Available data -
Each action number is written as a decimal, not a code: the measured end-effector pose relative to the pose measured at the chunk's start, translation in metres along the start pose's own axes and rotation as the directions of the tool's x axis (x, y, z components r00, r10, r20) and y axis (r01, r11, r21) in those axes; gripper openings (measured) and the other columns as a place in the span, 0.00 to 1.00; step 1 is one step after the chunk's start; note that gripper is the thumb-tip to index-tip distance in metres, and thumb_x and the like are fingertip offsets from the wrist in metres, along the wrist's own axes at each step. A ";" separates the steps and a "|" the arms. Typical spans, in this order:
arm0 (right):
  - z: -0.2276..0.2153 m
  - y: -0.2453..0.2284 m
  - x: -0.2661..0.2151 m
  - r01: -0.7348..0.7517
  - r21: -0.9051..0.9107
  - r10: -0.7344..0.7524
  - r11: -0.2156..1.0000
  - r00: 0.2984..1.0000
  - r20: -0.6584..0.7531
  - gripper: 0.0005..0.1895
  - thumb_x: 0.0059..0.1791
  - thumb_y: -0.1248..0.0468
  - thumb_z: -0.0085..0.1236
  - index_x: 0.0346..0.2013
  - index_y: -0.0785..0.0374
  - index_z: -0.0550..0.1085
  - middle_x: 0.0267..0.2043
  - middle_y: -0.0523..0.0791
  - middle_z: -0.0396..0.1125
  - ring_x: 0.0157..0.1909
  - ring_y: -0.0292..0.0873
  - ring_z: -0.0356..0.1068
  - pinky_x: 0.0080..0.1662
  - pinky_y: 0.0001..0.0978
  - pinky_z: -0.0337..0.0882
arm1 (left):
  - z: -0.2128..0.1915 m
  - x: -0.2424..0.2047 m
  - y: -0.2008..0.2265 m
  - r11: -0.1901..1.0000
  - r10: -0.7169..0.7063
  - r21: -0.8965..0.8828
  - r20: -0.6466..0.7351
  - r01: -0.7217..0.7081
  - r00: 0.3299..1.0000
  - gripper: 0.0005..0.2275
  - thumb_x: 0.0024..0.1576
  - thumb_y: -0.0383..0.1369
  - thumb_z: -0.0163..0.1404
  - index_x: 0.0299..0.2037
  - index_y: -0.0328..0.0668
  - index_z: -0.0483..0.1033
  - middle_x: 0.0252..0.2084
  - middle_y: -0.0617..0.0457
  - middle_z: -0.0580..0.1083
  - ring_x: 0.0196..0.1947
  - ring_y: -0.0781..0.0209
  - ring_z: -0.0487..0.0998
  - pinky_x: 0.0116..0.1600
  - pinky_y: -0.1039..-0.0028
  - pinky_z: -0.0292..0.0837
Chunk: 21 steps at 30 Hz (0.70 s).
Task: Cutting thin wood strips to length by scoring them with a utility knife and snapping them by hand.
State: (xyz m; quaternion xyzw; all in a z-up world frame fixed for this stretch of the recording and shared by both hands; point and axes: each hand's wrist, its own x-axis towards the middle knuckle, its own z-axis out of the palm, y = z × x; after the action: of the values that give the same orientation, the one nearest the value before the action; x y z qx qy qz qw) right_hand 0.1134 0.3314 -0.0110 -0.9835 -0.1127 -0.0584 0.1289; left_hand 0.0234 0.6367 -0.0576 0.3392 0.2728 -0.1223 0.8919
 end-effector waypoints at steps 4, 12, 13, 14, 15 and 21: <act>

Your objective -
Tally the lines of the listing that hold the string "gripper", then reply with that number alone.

Answer for the task -
3